Tuesday, May 22, 2007

Religion, History on the Web

Completing a dissertation continues to keep me from posting more frequently (I'll get back to Reconciliation Blues soon), but I want to draw attention to two item.

Media studies scholar Mara Einstein now has a blog, Brands of Faith, and has a forthcoming book on religion and America's spiritual marketplace. Make sure you pick it up, since it features some of the first serious scholarship on Joel Osteen.

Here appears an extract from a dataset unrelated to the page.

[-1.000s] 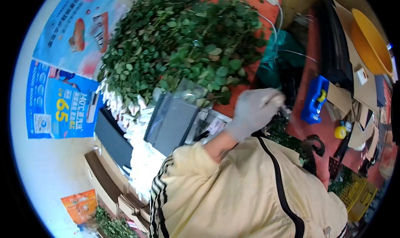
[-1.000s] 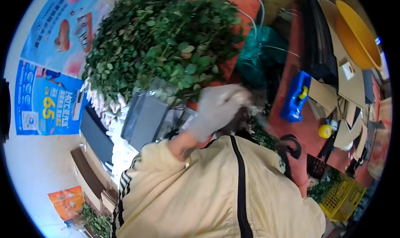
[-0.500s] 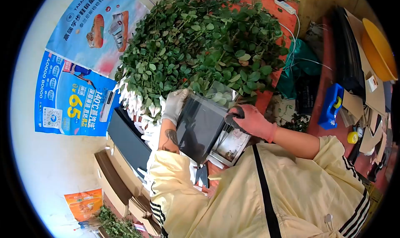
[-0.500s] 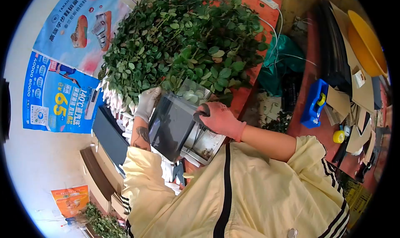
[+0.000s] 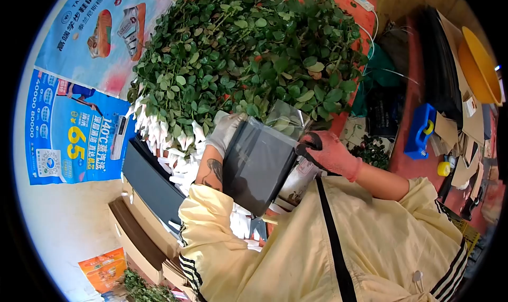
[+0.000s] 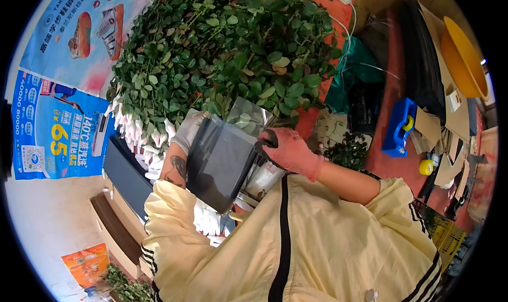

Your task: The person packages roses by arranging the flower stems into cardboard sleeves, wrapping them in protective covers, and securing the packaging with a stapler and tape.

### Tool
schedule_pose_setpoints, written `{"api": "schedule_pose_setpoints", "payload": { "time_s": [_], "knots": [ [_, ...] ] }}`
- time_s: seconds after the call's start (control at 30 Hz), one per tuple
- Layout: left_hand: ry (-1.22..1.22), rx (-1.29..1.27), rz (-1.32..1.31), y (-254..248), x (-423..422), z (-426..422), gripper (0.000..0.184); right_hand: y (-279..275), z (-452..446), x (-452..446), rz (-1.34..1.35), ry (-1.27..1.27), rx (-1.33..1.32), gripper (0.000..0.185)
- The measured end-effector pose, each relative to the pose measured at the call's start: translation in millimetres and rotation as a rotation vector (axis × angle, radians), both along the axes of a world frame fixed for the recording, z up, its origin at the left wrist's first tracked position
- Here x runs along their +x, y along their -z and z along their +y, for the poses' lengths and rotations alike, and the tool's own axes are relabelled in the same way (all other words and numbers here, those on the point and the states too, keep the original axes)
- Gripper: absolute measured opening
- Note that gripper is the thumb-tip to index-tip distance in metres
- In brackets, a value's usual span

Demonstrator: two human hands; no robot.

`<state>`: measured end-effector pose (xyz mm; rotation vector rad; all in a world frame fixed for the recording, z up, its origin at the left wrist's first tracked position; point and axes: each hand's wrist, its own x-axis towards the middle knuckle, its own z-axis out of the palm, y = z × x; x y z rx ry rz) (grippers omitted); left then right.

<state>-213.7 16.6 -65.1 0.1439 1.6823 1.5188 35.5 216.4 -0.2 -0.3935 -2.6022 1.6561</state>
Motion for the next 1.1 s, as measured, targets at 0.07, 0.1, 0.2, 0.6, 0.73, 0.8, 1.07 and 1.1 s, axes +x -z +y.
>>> {"api": "schedule_pose_setpoints", "payload": {
  "time_s": [0.07,0.1,0.2,0.6,0.73,0.8,1.07,1.1],
  "knots": [
    [-0.103,-0.011,-0.246,2.2,-5.5,0.9,0.013,1.2,1.9,-2.5,0.003,0.014,-0.013,0.021],
    [-0.103,-0.035,-0.204,5.1,-2.8,4.0,0.015,1.1,2.4,-3.0,-0.010,0.007,-0.025,0.019],
    [-0.032,-0.115,-0.179,27.2,-20.3,-1.1,0.023,0.0,2.1,-2.9,0.003,0.004,-0.054,0.018],
    [-0.667,-0.431,1.261,-100.5,207.3,-54.0,0.043,5.6,17.1,-6.3,0.039,-0.211,-0.067,0.021],
    [-0.863,-0.066,0.643,-38.1,289.1,-38.3,0.065,14.9,19.9,-9.5,0.075,-0.222,-0.146,0.018],
    [-0.953,0.434,0.315,-14.0,284.8,-31.2,0.063,29.0,20.3,-11.0,0.109,-0.217,-0.252,0.017],
    [-0.955,0.427,0.286,-24.5,280.3,-5.1,0.055,6.8,49.5,-38.4,0.002,-0.374,-0.473,0.017],
    [-0.948,0.355,0.280,-11.0,277.7,-10.0,0.056,0.7,51.6,-38.5,-0.035,-0.335,-0.523,0.016]
  ]
}}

Historian of race and religion in America, Edward J. Blum, was featured this week on History News Network. I've posted a little about him here, and look forward to his book on W.E.B. Du Bois, due out next week. I plan to post about the book later this summer.

Tuesday, May 15, 2007

Jerry Falwell

Bible Belt Blogger posts a number of Falwell stories here, Get Religion has this story, and Prof. Jonathan Walton offers his own remembrance here. Christianity Today writer Ed Gilbreath links to an interview he did with Falwell in 2000, and Randall Balmer cites the following 1965 Falwell quote in Thy Kingdom Come: How the Religious Right Distorts the Faith and Threatens America (2006): "Believing the Bible as I do, I would find it impossible to stop preaching the pure saving gospel of Jesus Christ, and begin doing anything else--including fighting Communism, or participating in civil-rights reforms" (p. 17). (For the gist of his book, read this Balmer essay.) While the implications of such a posture are clear-read any history of the Religious Right-interested readers may also want to read Susan Friend Harding's patient, probing, critical, and interesting anthropological reflections in The Book of Jerry Falwell: Fundamentalist Language and Politics (2000).